Almost a year into his new research partnership with Tesla, battery researcher Jeff Dahn has been hitting the talk circuit presenting some of his team’s recent progress. We reported last week on his talk at the International Battery Seminar from March and now we have a talk from him at MIT this week.

He went into details about why Tesla decided to work with his team and hire one of his graduate students, but he also announced that they have developed cells that can double the lifetime of the batteries in Tesla’s products – 4 years ahead of schedule.

Update: Dahn reached out to clarify that the cells in question were tested in the lab and they are not in Tesla’s products yet.

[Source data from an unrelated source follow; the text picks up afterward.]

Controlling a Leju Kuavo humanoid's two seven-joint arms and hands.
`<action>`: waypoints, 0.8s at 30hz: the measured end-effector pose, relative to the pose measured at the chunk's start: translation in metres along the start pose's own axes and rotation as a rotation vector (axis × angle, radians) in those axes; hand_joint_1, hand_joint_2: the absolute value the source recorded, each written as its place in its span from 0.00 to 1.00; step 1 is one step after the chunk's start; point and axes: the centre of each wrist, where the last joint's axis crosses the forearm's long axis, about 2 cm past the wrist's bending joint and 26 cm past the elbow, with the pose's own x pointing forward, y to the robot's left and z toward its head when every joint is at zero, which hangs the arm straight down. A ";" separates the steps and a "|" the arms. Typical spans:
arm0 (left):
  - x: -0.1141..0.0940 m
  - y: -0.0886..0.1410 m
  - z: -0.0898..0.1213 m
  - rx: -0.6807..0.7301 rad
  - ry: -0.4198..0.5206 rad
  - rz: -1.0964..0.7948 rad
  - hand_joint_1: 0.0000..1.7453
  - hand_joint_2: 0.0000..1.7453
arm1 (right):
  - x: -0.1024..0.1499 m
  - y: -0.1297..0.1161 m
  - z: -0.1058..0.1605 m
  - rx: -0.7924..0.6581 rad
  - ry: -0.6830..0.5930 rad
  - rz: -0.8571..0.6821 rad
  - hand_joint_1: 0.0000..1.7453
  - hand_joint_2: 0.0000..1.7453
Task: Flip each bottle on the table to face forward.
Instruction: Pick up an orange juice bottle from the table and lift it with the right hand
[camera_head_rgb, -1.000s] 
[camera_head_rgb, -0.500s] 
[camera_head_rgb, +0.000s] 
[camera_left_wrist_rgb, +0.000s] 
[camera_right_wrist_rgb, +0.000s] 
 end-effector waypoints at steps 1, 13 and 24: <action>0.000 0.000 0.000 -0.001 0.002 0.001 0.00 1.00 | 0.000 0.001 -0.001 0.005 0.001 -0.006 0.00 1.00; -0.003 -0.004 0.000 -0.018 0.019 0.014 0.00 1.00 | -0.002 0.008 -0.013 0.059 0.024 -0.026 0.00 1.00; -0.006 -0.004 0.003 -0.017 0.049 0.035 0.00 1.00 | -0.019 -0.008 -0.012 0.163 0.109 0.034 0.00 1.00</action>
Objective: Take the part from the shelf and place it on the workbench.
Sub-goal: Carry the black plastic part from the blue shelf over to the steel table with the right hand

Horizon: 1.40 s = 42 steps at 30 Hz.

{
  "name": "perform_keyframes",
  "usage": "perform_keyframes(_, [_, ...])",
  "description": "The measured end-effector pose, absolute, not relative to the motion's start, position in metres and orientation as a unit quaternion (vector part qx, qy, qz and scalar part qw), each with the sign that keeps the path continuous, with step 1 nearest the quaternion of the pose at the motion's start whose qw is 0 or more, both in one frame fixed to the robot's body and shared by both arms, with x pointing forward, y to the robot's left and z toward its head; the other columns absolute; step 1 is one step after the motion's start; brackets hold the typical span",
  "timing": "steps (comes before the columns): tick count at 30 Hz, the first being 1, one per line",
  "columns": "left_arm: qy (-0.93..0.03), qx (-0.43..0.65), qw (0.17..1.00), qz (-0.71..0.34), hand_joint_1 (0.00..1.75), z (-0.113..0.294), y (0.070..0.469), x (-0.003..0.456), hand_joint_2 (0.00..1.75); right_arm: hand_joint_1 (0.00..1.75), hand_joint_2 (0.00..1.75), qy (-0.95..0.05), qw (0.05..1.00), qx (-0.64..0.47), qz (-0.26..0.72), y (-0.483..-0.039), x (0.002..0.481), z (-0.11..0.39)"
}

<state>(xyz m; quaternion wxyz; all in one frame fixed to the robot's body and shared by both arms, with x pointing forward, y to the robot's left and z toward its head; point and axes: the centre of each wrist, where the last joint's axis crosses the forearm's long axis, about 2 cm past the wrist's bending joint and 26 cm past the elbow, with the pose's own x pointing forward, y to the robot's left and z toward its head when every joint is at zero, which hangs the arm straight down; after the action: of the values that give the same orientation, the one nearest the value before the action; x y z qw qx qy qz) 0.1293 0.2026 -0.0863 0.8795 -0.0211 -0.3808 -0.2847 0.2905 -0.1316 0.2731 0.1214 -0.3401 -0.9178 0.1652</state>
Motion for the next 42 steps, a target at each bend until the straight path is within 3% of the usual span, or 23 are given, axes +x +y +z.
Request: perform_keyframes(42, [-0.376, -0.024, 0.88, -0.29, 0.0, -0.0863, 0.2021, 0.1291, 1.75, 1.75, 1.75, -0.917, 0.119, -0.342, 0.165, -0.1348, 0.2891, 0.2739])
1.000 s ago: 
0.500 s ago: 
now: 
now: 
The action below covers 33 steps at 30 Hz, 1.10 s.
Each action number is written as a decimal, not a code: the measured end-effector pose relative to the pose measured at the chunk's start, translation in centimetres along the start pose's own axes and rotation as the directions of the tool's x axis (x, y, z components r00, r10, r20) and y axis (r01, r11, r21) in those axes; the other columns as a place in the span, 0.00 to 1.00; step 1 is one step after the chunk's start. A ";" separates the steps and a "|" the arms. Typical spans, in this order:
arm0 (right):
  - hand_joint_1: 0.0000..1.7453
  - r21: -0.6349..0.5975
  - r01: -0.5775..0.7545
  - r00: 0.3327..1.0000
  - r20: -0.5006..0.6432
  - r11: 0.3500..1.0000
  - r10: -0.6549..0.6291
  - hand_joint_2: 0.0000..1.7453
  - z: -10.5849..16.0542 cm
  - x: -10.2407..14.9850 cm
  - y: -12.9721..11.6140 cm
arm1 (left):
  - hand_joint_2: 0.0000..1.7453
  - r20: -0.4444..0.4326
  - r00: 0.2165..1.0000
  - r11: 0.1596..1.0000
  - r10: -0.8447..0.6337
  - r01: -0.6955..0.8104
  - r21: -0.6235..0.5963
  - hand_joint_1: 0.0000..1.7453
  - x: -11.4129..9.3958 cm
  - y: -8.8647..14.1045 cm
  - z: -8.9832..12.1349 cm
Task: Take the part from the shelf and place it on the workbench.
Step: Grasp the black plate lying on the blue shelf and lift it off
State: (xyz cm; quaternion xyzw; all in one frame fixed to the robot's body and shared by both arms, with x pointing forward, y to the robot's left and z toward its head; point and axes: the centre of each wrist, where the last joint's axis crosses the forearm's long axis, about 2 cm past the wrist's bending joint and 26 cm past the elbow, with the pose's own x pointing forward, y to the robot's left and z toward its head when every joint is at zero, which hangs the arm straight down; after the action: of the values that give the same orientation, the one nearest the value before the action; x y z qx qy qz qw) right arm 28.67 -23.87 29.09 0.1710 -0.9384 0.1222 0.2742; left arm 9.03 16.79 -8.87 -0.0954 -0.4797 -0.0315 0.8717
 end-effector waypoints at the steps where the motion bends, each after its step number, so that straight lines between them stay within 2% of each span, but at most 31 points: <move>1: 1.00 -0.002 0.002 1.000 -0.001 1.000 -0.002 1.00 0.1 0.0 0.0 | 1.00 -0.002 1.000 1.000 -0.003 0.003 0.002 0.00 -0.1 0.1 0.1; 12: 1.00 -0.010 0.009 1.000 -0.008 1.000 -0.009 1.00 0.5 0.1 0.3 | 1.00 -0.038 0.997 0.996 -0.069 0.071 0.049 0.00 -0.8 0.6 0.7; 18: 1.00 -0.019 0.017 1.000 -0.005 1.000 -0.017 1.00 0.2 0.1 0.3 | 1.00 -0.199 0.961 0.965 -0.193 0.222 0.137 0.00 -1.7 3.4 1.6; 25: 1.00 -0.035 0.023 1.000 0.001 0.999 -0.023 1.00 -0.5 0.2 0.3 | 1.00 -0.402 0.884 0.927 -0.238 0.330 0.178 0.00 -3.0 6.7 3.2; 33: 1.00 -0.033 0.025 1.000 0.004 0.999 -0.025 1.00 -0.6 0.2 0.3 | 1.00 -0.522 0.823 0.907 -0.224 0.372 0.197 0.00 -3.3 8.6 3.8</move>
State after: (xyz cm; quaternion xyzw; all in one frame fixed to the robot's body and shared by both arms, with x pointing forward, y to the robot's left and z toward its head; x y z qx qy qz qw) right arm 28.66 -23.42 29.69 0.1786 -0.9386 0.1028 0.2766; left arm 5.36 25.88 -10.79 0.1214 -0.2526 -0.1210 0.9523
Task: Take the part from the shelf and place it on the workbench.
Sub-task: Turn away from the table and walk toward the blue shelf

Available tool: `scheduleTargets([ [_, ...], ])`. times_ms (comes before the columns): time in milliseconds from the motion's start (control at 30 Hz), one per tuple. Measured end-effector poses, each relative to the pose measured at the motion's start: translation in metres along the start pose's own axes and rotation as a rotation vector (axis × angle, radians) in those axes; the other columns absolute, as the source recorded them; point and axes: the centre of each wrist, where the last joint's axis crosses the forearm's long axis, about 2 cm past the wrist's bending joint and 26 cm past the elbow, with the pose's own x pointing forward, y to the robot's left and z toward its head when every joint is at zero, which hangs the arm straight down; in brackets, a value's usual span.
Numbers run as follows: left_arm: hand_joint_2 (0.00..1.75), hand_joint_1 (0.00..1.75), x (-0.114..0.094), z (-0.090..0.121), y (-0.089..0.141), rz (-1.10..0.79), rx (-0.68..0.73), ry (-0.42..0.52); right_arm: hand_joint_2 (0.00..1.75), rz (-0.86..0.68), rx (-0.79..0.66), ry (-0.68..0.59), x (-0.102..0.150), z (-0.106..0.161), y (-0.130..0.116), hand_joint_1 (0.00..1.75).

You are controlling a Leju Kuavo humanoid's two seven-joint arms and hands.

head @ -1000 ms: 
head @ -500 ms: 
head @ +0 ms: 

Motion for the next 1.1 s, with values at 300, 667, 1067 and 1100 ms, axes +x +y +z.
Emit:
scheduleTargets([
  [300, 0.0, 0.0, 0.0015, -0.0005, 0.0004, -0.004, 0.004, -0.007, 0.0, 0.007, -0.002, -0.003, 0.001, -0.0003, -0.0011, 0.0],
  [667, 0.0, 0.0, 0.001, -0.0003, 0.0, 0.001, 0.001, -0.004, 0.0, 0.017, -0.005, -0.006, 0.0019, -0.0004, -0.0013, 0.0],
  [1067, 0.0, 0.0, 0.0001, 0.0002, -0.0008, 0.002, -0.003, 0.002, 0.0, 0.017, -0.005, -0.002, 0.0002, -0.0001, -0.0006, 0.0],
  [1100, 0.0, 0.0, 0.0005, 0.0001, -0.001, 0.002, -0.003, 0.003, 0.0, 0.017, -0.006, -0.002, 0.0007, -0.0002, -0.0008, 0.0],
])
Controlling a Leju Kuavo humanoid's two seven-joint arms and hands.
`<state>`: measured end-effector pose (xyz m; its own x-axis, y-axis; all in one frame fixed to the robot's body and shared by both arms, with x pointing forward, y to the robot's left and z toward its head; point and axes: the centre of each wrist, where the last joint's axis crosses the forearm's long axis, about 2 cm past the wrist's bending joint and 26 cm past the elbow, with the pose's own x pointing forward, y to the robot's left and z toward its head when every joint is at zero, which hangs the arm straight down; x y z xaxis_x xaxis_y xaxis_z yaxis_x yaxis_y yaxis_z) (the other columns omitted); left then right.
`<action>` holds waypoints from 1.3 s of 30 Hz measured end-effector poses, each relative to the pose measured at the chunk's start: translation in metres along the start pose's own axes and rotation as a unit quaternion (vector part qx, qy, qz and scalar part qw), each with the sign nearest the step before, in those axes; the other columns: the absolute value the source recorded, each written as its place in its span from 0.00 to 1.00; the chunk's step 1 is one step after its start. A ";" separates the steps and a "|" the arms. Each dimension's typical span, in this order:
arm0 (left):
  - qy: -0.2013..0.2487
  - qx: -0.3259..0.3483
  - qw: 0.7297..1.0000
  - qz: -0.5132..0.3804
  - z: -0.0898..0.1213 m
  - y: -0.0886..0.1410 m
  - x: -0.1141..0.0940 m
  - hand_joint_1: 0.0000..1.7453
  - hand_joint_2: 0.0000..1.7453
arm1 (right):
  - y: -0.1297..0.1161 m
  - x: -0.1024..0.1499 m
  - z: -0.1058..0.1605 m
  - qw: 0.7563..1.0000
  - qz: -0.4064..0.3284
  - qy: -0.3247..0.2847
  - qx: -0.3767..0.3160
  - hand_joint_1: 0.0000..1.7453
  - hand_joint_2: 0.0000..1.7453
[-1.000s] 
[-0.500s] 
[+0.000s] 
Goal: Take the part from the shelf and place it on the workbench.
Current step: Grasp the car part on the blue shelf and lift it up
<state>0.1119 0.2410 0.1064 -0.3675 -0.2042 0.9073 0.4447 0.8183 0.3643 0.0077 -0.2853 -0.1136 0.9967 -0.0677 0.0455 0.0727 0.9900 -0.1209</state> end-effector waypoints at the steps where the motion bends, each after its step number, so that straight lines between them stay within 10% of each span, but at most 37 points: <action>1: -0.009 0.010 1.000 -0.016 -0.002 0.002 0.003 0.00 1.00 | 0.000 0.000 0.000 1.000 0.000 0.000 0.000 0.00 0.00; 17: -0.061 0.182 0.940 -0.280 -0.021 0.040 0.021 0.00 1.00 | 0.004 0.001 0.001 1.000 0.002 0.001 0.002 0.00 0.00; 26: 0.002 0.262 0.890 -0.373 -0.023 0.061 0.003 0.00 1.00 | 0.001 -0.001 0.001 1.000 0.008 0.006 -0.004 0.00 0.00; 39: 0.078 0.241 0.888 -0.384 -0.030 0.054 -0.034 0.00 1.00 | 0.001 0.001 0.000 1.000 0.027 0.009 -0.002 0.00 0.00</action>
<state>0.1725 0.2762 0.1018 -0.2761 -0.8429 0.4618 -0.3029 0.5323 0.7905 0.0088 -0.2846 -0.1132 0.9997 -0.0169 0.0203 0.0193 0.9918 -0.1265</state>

During the talk titled “Why would Tesla Motors partner with some Canadian?” – embedded below, Dahn explained how they invented a way to test battery cells in order to accurately monitor them during charging and discharging to identify causes for degradation.

Like he admitted in his talk at the International Battery Seminar in March, Dahn doesn’t claim that he understands perfectly the chemistry behind the degradation, but the machines that they developed enabled them to test new chemistries more accurately and much faster – resulting in significant discoveries for the longevity of the cells.

One of his students working on the project went on to work for Tesla’s in-house battery cell research group and another started a company to commercialize the battery cell testing machines that they developed. Their client list includes Tesla, but also Apple, GM, 24M, and plenty of other large battery manufacturers and consumers.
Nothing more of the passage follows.